### Exercise instructions
The required output is the lines of the listing from the beginning through the line containing "target: wall", each copied exactly, without any pictures.

### Dataset records
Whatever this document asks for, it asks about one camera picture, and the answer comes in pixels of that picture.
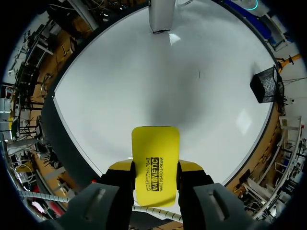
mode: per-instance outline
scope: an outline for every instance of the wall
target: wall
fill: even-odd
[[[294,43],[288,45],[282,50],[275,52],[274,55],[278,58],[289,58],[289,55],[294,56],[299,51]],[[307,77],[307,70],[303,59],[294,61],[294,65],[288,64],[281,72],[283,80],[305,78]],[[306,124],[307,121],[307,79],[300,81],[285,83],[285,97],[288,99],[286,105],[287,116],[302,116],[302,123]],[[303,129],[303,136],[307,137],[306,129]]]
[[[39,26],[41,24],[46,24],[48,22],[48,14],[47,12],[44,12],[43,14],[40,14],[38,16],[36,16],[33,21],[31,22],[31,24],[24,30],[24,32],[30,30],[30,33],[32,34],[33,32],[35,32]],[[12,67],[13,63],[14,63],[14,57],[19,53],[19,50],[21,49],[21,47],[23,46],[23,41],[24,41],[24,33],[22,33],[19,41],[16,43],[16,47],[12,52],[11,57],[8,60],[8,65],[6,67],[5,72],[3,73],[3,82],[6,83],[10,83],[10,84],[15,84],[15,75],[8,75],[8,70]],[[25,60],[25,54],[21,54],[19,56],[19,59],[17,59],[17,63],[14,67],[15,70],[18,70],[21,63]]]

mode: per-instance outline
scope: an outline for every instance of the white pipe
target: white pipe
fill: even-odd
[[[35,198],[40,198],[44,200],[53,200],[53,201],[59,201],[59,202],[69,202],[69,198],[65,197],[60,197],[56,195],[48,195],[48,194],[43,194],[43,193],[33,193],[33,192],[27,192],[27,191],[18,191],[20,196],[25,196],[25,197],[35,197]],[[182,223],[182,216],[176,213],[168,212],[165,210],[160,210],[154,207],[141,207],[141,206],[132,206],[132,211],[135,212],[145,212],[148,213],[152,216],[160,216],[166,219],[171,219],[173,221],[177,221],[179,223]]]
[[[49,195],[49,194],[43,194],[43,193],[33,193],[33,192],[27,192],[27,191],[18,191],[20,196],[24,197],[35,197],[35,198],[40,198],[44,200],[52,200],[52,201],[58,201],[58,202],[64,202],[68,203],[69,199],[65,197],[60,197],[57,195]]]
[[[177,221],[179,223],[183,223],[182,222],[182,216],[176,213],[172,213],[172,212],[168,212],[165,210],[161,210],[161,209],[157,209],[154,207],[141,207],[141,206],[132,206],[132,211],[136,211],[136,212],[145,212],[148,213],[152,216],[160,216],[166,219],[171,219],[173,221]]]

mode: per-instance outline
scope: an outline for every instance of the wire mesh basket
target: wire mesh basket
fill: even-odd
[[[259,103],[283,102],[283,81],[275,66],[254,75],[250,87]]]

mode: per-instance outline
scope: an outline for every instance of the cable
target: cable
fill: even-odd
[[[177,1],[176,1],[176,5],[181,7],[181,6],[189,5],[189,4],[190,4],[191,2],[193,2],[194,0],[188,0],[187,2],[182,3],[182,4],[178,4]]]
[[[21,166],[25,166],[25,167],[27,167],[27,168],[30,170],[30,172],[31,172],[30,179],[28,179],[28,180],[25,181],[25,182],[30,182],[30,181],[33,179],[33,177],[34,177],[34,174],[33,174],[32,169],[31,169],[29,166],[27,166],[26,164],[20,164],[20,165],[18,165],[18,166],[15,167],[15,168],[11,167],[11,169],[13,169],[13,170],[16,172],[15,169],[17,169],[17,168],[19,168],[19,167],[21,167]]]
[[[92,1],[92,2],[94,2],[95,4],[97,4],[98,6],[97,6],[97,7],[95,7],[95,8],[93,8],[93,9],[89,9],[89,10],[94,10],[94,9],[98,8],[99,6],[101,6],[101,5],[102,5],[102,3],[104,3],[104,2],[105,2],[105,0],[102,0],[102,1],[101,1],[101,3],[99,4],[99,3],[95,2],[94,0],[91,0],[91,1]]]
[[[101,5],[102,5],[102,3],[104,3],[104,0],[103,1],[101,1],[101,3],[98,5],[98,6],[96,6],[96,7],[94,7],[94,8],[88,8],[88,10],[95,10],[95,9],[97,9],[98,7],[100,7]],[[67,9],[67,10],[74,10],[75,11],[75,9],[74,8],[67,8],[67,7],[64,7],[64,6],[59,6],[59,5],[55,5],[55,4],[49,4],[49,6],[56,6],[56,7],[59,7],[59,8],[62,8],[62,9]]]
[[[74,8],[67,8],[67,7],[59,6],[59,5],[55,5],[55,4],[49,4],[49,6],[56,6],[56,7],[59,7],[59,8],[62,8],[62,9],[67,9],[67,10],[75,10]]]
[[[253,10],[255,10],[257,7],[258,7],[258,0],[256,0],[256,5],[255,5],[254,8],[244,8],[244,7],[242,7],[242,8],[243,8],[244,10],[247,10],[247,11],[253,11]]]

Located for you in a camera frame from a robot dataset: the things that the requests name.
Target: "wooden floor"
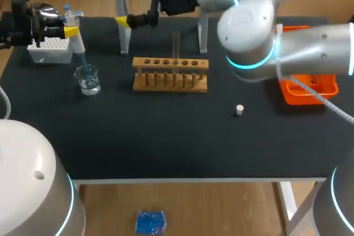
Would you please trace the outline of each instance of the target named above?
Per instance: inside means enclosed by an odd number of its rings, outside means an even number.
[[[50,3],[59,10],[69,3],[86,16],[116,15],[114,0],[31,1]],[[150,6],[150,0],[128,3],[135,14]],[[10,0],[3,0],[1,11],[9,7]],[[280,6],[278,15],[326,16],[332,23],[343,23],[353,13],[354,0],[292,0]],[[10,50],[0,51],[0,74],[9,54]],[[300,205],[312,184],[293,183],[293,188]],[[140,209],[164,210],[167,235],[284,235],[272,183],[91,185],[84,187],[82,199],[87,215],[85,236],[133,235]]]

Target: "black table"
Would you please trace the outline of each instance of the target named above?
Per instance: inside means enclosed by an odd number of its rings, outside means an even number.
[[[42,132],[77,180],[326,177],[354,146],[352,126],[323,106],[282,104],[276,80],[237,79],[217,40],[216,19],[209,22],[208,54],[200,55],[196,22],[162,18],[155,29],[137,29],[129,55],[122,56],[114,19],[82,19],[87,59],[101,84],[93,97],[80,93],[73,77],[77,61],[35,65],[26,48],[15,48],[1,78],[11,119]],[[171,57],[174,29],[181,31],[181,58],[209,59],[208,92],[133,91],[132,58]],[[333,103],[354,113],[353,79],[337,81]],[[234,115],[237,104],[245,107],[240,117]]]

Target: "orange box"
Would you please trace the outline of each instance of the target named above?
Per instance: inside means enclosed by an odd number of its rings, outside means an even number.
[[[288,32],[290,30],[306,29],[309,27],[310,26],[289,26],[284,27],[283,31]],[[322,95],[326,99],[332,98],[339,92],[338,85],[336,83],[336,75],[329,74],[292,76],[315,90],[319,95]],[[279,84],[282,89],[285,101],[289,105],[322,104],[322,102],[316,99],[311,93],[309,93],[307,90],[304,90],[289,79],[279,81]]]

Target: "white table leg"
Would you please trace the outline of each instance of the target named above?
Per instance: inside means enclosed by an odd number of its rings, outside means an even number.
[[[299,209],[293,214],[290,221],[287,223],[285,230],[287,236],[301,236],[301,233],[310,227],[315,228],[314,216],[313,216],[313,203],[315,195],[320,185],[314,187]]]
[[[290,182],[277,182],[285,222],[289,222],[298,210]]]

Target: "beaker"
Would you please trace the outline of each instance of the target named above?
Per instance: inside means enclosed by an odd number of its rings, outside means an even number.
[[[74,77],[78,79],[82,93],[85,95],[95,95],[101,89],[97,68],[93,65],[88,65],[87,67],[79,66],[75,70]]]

### Result of this exercise
Whatever this document asks for, it asks about one camera picture, and the answer comes in pixels of that picture.
mode: per-instance outline
scope: an outline for every instance of the wall
target: wall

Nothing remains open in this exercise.